---- DATA RECORDS
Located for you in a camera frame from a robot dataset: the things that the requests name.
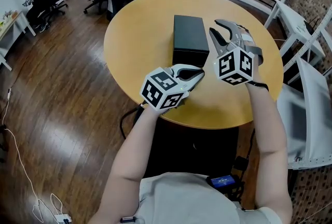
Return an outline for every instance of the person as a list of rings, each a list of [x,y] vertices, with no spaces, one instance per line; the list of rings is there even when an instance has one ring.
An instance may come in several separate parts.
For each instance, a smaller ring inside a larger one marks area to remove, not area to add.
[[[47,6],[43,0],[31,0],[32,8],[27,12],[26,18],[30,25],[34,26],[35,29],[40,28],[40,32],[43,32],[49,27],[49,24],[39,17],[40,13],[46,10]]]
[[[257,56],[254,81],[263,83]],[[89,224],[115,224],[132,216],[136,217],[136,223],[144,224],[289,224],[293,208],[287,190],[285,129],[268,90],[249,83],[246,87],[260,152],[255,195],[257,210],[241,210],[210,187],[203,175],[165,173],[142,179],[161,113],[148,106],[119,149],[100,207]]]

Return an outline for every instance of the power strip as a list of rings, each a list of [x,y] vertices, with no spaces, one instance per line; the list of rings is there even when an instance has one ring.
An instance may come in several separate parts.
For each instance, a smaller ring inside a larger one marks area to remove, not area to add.
[[[59,214],[59,215],[54,215],[54,217],[57,219],[58,223],[64,223],[64,219],[68,219],[69,223],[72,222],[72,218],[68,214]]]

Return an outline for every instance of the wooden floor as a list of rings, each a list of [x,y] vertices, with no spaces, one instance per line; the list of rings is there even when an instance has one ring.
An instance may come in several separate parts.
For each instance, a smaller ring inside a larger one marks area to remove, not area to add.
[[[120,117],[135,103],[117,86],[103,58],[105,15],[87,0],[67,0],[66,15],[49,30],[17,40],[0,68],[0,109],[12,87],[5,124],[17,139],[36,193],[53,210],[50,194],[63,202],[74,223],[86,223],[97,210],[113,159],[122,144]],[[264,22],[266,15],[249,9]],[[276,26],[271,33],[280,37]],[[124,125],[129,131],[132,117]],[[238,154],[246,156],[252,124],[240,128]],[[0,222],[39,223],[36,202],[9,133],[7,162],[0,164]],[[243,205],[254,206],[258,155],[254,145],[245,174]],[[42,208],[46,223],[50,214]]]

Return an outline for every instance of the brick wall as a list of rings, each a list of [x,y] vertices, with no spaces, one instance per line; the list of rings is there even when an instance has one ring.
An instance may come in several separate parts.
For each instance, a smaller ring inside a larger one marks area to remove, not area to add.
[[[318,17],[320,22],[332,4],[332,0],[287,0],[286,4],[306,18],[307,21]],[[329,26],[328,31],[332,34],[332,25]],[[324,40],[320,39],[320,43],[326,58],[318,65],[317,69],[323,72],[332,66],[332,53]],[[331,77],[328,84],[330,91],[332,91]],[[332,166],[299,171],[292,200],[294,204],[293,224],[300,223],[328,205],[332,201]],[[332,223],[332,205],[321,210],[304,223]]]

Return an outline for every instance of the yellow tabletop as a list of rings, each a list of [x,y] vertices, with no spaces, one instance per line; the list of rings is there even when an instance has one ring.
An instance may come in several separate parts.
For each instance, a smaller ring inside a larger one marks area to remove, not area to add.
[[[228,0],[135,0],[115,15],[104,40],[107,66],[123,91],[141,103],[140,88],[145,76],[157,67],[172,66],[174,15],[202,17],[210,54],[204,66],[205,77],[190,93],[185,105],[172,109],[163,118],[188,127],[223,129],[253,120],[245,85],[232,86],[218,81],[213,71],[217,52],[209,28],[224,38],[229,33],[215,19],[235,21],[249,29],[263,50],[259,67],[274,100],[282,88],[283,64],[269,32],[249,12]]]

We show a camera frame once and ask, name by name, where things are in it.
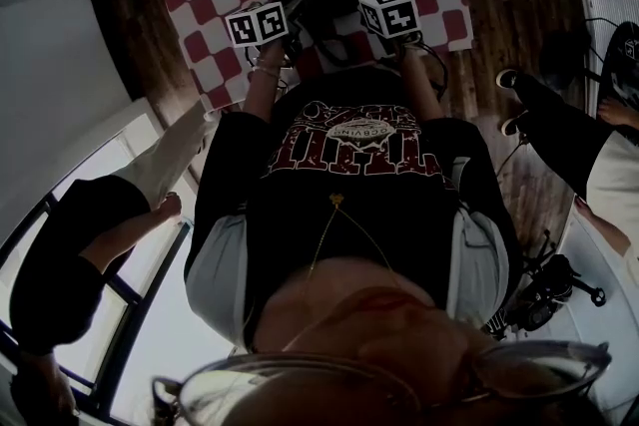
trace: glasses lens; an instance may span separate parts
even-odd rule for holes
[[[323,357],[235,357],[192,376],[180,403],[196,426],[411,425],[419,411],[393,377]]]
[[[474,361],[484,387],[505,398],[552,397],[582,389],[610,364],[605,348],[554,341],[505,343]]]

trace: black sneaker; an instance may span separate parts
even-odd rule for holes
[[[501,133],[506,137],[510,137],[520,133],[517,122],[519,121],[519,118],[521,118],[521,116],[523,116],[524,114],[525,112],[523,114],[520,114],[516,118],[510,118],[508,121],[504,122],[504,124],[501,125]]]
[[[517,70],[513,70],[511,68],[506,68],[505,70],[501,70],[495,79],[495,83],[497,86],[503,89],[512,89],[515,85],[515,79],[519,72]]]

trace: window frame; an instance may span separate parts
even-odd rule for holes
[[[29,228],[43,214],[51,214],[51,210],[58,201],[52,193],[43,197],[18,224],[7,240],[0,246],[0,268],[6,263],[9,254],[24,237]],[[130,426],[111,416],[110,410],[118,391],[120,379],[129,360],[129,355],[142,328],[147,313],[164,281],[169,268],[187,238],[193,224],[183,219],[180,229],[174,234],[173,241],[164,255],[147,292],[144,296],[135,291],[120,275],[114,275],[106,283],[126,303],[126,308],[109,342],[109,347],[100,362],[100,369],[94,382],[91,382],[66,367],[60,369],[70,379],[90,389],[84,394],[72,387],[76,403],[80,411],[92,417],[115,426]],[[18,365],[19,348],[13,339],[13,332],[9,325],[0,320],[0,352],[13,364]]]

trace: white cube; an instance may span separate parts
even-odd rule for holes
[[[366,27],[383,38],[418,31],[415,0],[359,0]]]
[[[262,45],[289,34],[282,2],[238,11],[226,20],[235,48]]]

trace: glasses frame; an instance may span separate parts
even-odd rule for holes
[[[538,396],[515,395],[504,392],[503,389],[492,388],[486,385],[481,379],[481,370],[477,368],[478,361],[486,357],[494,356],[498,353],[519,354],[522,357],[538,356],[538,355],[554,355],[562,356],[566,359],[577,359],[587,361],[594,365],[597,369],[593,374],[579,381],[567,384],[558,390],[550,391]],[[592,384],[599,378],[609,367],[612,357],[608,353],[608,344],[603,343],[598,346],[584,344],[571,341],[521,341],[500,343],[491,346],[478,353],[470,364],[475,385],[471,396],[461,398],[447,403],[436,403],[422,407],[414,390],[403,380],[393,374],[380,368],[364,364],[362,362],[349,359],[341,359],[324,355],[306,355],[295,353],[273,353],[268,355],[250,354],[230,357],[220,360],[212,364],[208,364],[189,375],[183,383],[177,382],[170,378],[158,377],[152,381],[152,393],[154,404],[154,426],[174,426],[179,418],[187,421],[191,426],[201,426],[195,422],[195,418],[191,415],[182,404],[182,392],[188,387],[190,381],[196,376],[212,371],[236,370],[241,371],[243,368],[250,367],[257,369],[260,366],[277,367],[285,369],[287,366],[295,369],[333,369],[345,370],[351,373],[356,372],[360,376],[378,378],[384,382],[390,391],[392,388],[401,389],[401,391],[413,399],[415,405],[415,413],[422,414],[424,410],[430,410],[440,407],[450,407],[466,403],[472,403],[481,399],[495,397],[507,401],[554,401],[568,395],[577,394],[583,389],[589,390]],[[172,401],[163,399],[160,394],[159,385],[164,385],[165,393],[173,396]]]

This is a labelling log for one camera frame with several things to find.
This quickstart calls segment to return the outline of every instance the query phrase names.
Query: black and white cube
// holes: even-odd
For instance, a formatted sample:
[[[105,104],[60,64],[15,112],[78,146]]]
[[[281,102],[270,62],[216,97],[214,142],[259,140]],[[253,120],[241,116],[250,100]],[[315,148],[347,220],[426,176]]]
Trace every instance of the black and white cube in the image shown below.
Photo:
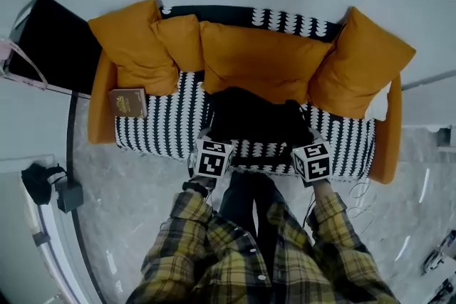
[[[194,175],[223,177],[231,162],[233,146],[209,140],[196,140]]]
[[[292,157],[294,169],[305,182],[314,182],[331,176],[331,153],[327,142],[294,148]]]

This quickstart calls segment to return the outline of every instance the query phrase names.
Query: sleeve
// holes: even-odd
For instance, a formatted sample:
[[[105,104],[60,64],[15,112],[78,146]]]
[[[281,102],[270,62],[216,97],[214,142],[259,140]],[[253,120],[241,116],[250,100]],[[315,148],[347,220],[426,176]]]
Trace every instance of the sleeve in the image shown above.
[[[175,303],[195,286],[195,265],[204,257],[204,240],[212,208],[199,194],[176,194],[170,218],[161,226],[142,263],[142,280],[127,300]]]
[[[338,294],[354,303],[398,303],[355,233],[338,194],[326,196],[307,223],[315,239],[315,261]]]

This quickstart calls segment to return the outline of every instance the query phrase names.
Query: jeans
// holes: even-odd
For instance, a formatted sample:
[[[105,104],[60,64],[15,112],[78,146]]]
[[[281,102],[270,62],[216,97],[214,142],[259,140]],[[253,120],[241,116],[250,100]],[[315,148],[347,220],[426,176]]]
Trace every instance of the jeans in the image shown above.
[[[254,201],[258,214],[258,236],[253,217]],[[284,202],[284,197],[265,174],[233,172],[219,210],[221,216],[242,227],[255,238],[271,279],[277,244],[277,226],[269,223],[266,213],[269,207],[277,202]]]

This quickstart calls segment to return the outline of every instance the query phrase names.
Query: black and white patterned sofa cushion
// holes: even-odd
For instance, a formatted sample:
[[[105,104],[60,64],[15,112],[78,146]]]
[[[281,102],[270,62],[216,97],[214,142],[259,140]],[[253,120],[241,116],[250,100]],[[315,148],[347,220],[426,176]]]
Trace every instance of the black and white patterned sofa cushion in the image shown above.
[[[270,29],[308,36],[325,42],[339,32],[337,24],[299,15],[232,6],[178,6],[163,8],[163,18],[196,14],[200,21],[213,21],[235,26]],[[201,89],[204,72],[181,73],[178,91],[162,97],[148,96],[145,119],[117,117],[117,145],[136,152],[186,159],[202,128],[208,127],[212,112],[208,97]],[[339,117],[311,106],[303,105],[304,117],[312,128],[329,141],[333,152],[333,176],[336,179],[367,177],[375,153],[375,121]],[[294,174],[289,164],[236,164],[237,157],[255,160],[278,157],[285,144],[264,144],[247,140],[232,140],[233,165],[272,174]]]

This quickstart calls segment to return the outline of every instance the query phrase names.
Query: gray floor
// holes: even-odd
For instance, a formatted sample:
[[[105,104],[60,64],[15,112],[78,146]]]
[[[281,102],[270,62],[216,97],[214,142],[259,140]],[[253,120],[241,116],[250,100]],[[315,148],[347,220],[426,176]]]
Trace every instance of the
--------
TASK DESCRIPTION: If a line above holds the string "cube", copy it out.

OUTPUT FOR THIS TASK:
trace: white cube; an instance may span separate parts
Query: black and white cube
Trace every instance of the black and white cube in the image shown below.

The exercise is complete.